• TO DO: Identify every line in the records below that contains the word "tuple", and reproduce each one.

• DATA FOR THIS TASK:

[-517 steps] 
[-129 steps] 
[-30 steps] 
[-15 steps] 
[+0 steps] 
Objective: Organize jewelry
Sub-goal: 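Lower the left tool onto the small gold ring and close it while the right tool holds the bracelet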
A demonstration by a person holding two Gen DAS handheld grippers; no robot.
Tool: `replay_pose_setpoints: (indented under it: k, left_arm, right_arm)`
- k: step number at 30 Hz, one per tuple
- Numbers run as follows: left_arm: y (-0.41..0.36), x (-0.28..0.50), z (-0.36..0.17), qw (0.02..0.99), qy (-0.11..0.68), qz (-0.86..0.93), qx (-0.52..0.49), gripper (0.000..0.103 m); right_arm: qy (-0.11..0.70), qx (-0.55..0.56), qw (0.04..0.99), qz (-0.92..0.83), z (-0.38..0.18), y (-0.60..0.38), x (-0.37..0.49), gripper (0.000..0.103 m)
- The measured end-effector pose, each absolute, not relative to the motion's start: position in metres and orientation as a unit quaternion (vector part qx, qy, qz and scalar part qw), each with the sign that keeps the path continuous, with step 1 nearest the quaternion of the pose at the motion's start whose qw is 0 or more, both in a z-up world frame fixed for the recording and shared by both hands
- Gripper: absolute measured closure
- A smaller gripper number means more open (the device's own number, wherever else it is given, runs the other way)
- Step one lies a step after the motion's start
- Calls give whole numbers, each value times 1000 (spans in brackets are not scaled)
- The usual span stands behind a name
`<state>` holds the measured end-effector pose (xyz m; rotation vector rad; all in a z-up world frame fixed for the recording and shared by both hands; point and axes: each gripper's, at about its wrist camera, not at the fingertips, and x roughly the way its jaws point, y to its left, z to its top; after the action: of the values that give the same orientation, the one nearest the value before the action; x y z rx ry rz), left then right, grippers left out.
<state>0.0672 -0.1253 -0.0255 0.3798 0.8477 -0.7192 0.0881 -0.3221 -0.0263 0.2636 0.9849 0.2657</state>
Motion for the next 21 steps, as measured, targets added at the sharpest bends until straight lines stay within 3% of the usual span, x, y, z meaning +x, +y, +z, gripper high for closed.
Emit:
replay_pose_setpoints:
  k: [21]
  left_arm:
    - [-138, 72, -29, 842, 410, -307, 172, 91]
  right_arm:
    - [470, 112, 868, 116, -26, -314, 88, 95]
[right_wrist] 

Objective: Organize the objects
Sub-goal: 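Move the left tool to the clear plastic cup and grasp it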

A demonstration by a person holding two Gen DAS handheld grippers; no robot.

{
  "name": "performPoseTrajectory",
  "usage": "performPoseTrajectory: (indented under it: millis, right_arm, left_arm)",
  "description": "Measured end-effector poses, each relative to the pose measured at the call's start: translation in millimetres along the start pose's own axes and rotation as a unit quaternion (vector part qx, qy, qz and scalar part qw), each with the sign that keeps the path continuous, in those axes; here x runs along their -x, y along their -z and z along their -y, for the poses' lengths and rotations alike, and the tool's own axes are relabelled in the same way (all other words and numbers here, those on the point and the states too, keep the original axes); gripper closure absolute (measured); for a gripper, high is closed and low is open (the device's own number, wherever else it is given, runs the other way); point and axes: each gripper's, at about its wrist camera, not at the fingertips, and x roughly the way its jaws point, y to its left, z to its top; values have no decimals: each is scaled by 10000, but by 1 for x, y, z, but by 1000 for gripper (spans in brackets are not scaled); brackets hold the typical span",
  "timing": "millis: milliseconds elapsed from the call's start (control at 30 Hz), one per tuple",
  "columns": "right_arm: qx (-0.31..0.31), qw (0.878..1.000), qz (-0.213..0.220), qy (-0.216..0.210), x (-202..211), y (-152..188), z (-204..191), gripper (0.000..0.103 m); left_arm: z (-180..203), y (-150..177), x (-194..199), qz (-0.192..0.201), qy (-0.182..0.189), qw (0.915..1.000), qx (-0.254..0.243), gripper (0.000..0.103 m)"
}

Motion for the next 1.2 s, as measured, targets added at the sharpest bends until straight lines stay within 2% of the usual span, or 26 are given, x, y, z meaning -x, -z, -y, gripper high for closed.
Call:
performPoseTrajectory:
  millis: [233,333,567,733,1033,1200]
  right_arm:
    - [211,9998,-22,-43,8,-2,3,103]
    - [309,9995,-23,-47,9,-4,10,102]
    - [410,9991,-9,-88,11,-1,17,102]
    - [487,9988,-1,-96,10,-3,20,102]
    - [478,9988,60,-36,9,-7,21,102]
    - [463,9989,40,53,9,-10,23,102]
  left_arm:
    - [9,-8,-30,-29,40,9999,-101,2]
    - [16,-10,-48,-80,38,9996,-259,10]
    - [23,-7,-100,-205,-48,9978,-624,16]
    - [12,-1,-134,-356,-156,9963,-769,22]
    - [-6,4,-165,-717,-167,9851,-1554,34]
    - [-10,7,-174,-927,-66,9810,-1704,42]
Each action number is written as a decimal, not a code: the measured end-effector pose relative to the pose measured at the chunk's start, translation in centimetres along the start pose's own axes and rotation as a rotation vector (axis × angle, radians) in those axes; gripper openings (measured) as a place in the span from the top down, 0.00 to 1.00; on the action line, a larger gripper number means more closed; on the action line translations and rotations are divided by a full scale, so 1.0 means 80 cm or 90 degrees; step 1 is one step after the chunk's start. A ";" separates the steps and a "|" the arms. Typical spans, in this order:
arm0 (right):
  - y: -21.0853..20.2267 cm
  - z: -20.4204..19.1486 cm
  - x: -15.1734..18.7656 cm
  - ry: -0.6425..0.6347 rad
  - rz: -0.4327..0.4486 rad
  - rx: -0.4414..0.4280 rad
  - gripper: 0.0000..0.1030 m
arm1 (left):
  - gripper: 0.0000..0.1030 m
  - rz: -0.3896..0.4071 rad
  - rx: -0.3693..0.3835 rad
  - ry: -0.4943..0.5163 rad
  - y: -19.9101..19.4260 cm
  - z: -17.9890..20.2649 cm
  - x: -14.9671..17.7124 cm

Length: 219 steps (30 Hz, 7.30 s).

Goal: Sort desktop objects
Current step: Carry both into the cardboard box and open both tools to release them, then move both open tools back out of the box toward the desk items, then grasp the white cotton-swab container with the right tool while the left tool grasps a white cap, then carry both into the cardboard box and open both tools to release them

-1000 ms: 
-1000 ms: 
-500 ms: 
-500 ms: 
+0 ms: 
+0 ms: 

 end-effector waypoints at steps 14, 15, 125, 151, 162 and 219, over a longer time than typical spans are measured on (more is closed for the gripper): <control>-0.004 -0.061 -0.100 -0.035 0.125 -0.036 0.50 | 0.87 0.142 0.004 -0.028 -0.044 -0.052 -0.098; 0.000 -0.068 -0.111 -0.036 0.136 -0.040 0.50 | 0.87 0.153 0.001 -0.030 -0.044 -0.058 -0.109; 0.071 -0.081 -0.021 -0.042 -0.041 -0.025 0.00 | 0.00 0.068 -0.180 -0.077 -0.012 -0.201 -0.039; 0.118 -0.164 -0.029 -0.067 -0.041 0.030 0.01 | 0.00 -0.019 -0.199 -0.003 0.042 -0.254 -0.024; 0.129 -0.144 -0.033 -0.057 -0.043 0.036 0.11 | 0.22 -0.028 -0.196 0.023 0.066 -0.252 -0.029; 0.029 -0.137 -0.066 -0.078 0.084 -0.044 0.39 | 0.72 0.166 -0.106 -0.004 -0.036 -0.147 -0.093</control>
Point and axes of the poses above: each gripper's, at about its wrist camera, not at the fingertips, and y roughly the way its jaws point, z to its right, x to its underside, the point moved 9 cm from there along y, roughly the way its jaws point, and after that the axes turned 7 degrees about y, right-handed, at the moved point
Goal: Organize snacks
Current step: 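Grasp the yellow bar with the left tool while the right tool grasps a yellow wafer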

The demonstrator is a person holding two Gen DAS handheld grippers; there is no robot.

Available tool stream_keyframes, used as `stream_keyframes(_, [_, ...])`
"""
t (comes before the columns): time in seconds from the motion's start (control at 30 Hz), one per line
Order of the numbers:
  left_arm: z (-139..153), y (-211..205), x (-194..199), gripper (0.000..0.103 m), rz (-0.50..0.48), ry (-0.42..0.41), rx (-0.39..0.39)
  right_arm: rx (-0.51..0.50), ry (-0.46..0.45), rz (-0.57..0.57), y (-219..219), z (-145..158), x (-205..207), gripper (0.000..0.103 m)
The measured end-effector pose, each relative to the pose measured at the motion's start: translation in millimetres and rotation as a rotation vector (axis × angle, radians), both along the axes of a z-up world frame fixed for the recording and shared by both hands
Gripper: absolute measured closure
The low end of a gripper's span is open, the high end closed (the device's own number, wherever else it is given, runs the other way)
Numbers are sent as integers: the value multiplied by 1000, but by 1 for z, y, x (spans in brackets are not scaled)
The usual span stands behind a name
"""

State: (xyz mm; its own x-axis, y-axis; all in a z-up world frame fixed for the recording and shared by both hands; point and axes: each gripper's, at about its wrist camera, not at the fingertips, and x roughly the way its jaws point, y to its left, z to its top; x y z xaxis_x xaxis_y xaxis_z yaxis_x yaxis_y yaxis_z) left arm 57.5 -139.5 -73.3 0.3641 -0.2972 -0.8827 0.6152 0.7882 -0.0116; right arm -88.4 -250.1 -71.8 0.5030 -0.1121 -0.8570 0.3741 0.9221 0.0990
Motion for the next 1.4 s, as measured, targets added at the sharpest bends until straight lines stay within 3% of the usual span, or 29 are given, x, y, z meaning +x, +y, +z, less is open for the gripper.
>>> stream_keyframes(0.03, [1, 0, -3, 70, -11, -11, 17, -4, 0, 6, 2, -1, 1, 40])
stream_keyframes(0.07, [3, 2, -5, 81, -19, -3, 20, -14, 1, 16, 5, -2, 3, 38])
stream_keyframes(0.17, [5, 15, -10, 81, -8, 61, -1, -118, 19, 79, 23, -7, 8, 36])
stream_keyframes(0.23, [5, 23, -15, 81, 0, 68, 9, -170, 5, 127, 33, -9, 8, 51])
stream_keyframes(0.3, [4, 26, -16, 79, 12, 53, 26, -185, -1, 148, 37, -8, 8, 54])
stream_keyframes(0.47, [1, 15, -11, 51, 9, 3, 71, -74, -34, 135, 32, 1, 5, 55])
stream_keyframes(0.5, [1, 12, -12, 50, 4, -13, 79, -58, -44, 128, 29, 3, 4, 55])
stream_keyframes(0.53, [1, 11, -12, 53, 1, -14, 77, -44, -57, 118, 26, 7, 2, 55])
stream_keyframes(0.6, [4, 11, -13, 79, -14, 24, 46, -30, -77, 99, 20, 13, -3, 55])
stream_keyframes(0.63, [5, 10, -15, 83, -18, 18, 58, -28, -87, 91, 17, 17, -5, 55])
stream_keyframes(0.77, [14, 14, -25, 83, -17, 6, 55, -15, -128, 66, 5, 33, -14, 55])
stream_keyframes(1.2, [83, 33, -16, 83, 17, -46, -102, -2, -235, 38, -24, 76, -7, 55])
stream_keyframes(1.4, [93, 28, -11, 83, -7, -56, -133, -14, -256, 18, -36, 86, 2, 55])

• SOLUTION FOR THIS PROBLEM:
- k: step number at 30 Hz, one per tuple
  "timing": "millis: milliseconds elapsed from the call's start (control at 30 Hz), one per tuple",

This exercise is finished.